» What to do: From the first line to the last, print the listing exactly.
....................
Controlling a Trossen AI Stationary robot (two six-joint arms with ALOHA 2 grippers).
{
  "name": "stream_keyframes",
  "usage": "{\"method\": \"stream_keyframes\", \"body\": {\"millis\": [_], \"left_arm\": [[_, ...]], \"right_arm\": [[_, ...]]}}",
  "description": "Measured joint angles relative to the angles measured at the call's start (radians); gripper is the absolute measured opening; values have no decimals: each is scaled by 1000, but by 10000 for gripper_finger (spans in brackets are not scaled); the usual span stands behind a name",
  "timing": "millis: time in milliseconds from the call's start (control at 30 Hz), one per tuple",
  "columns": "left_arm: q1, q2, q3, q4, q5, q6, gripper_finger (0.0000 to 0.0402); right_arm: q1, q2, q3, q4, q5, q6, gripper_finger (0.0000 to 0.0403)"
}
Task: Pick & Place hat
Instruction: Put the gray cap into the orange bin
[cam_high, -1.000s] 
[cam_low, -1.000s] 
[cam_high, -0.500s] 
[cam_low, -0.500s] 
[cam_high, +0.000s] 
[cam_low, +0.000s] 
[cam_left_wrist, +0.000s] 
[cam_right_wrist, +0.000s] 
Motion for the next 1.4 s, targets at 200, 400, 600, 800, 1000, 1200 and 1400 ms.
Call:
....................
» Answer space:
Controlling a Trossen AI Stationary robot (two six-joint arms with ALOHA 2 grippers).
{
  "name": "stream_keyframes",
  "usage": "{\"method\": \"stream_keyframes\", \"body\": {\"millis\": [_], \"left_arm\": [[_, ...]], \"right_arm\": [[_, ...]]}}",
  "description": "Measured joint angles relative to the angles measured at the call's start (radians); gripper is the absolute measured opening; values have no decimals: each is scaled by 1000, but by 10000 for gripper_finger (spans in brackets are not scaled); the usual span stands behind a name",
  "timing": "millis: time in milliseconds from the call's start (control at 30 Hz), one per tuple",
  "columns": "left_arm: q1, q2, q3, q4, q5, q6, gripper_finger (0.0000 to 0.0402); right_arm: q1, q2, q3, q4, q5, q6, gripper_finger (0.0000 to 0.0403)"
}
Task: Pick & Place hat
Instruction: Put the gray cap into the orange bin
[cam_high, -1.000s] 
[cam_low, -1.000s] 
[cam_high, -0.500s] 
[cam_low, -0.500s] 
[cam_high, +0.000s] 
[cam_low, +0.000s] 
[cam_left_wrist, +0.000s] 
[cam_right_wrist, +0.000s] 
Motion for the next 1.4 s, targets at 200, 400, 600, 800, 1000, 1200 and 1400 ms.
Call:

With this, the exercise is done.